Sebbene la religione sia stata ampiamente esplorata storicamente e geograficamente, il museo si è concentrato anche sull'esperienza delle religioni attive nella vita scozzese. Sono state prese decisioni creative sulla presentazione di religioni che si opponevano alla rappresentazione figurativa o iconografica. Uno di questi esempi è stato il dipinto Gli attributi della percezione divina, dell'artista islamico Ahmed Moustafa, che unisce le grandi tradizioni islamiche della calligrafia e della geometria per evocare la grandezza di Dio.

Un dipinto astratto che mostra un cubo tagliato a gradini.
Gli attributi della percezione divina di Ahnmed Moustafa. Museo della Vita Religiosa e dell'Arte di San Mungo

Un museo vivente della religione

La religione sarà sempre un argomento controverso. Lo status di San Mungo come museo vivente della religione lo ha reso soggetto ad attacchi, con dissensi sulle domande sulla rappresentazione. La critica all'esclusione di fedi particolari, come quella baha'i, o alla loro mancanza di rappresentazione in un museo della religione è inevitabile, ma è stata affrontata nelle proposte di mostre temporanee.

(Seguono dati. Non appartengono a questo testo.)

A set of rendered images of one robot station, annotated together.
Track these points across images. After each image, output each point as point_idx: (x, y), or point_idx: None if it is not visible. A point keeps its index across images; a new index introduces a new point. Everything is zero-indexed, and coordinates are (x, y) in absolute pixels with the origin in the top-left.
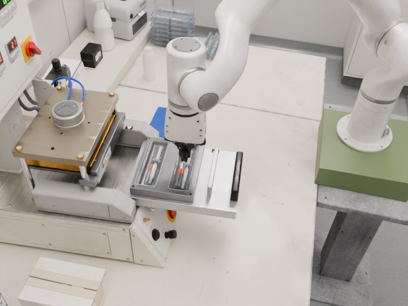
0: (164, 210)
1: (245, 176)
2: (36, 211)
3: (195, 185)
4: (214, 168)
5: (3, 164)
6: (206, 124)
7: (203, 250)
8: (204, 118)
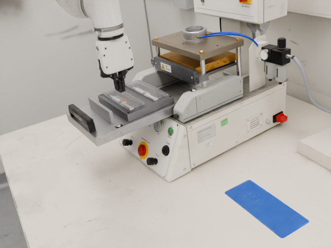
0: (142, 139)
1: (122, 224)
2: None
3: (103, 98)
4: (97, 104)
5: None
6: (99, 58)
7: (104, 162)
8: (98, 50)
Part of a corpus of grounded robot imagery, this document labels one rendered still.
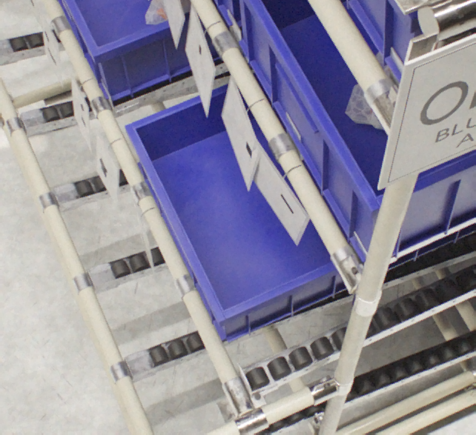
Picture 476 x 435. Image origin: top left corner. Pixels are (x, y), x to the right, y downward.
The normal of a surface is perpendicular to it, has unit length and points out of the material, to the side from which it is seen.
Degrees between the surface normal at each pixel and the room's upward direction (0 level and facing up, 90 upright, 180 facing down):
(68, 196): 11
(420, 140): 90
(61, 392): 0
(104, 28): 3
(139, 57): 90
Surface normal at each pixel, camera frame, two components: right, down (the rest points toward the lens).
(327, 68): -0.05, -0.45
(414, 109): 0.42, 0.80
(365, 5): -0.90, 0.43
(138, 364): 0.19, -0.54
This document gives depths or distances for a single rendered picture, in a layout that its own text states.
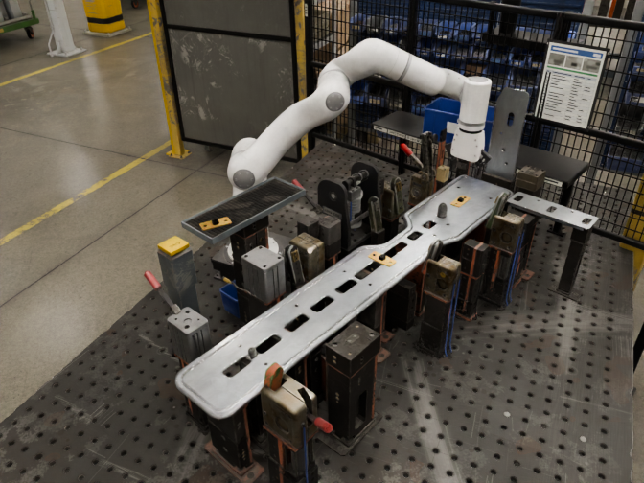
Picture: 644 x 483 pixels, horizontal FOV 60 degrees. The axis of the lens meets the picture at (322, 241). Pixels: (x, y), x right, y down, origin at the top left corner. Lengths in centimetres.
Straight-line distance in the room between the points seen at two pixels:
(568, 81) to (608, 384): 111
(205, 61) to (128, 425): 316
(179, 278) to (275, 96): 276
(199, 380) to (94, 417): 49
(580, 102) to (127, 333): 183
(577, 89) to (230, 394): 168
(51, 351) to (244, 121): 220
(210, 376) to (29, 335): 202
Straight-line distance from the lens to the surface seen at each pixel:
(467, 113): 187
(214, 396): 132
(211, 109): 451
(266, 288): 151
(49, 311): 340
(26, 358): 316
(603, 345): 203
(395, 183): 192
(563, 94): 237
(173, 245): 152
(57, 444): 175
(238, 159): 184
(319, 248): 162
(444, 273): 163
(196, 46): 441
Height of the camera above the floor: 198
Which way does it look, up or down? 34 degrees down
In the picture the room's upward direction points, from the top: 1 degrees counter-clockwise

Così è anche l'esplorazione degli aspetti più negativi della religione, compreso il suo ruolo nella guerra e nell'oppressione dei gruppi minoritari. Uno dei casi più difficili di questo ha coinvolto il ribaltamento della statua di Shiva del museo da un cristiano evangelico, armato di Bibbia in mano – la sua “arma” preferita.

L'impegno globale della religione nelle collezioni museali non è nuovo, ma ciò che è veramente unico di St Mungo è il modo dinamico e consultivo in cui le comunità religiose locali sono state parte integrante della formazione di ciò che il museo è arrivato a rappresentare concettualmente. Questo è indicato dalla seconda parte del suo titolo: Vita e Arte Religiose, ovvero gli oggetti utilizzati dalle persone nel loro culto quotidiano.

Il museo si è rivolto a ciascuna comunità a turno per discutere l'acquisizione di opere dalla loro fede, come dovrebbero essere esposte e altre questioni pertinenti. Questo è stato considerato più autentico in quanto rispettava il fatto che ogni religione aveva bisogni e preoccupazioni diverse e non imponeva una strategia unica per tutti.

Questo approccio straordinario dovrebbe essere osservato da coloro che lavorano per decolonizzare lo spazio museale. Rimane un modello per altri musei di questo tipo nelle sfide che si è posto e nelle domande a cui ha cercato di rispondere.

E in linea con la sua missione di riflettere la religione così come viene vissuta nella vita quotidiana ordinaria, continuerà ad evolversi, i suoi sforzi in corso per promuovere la comprensione, la tolleranza e un terreno comune.

Rina Aria Professore di Cultura e Teoria Visiva, Università di Huddersfield

Dichiarazione di trasparenza

Rina Arya non lavora, consulta, possiede azioni o riceve finanziamenti da qualsiasi azienda o organizzazione che trarrebbe vantaggio da questo articolo e non ha rivelato affiliazioni rilevanti oltre la loro nomina accademica.

University of Huddersfield fornisce finanziamenti come membro di The Conversation UK.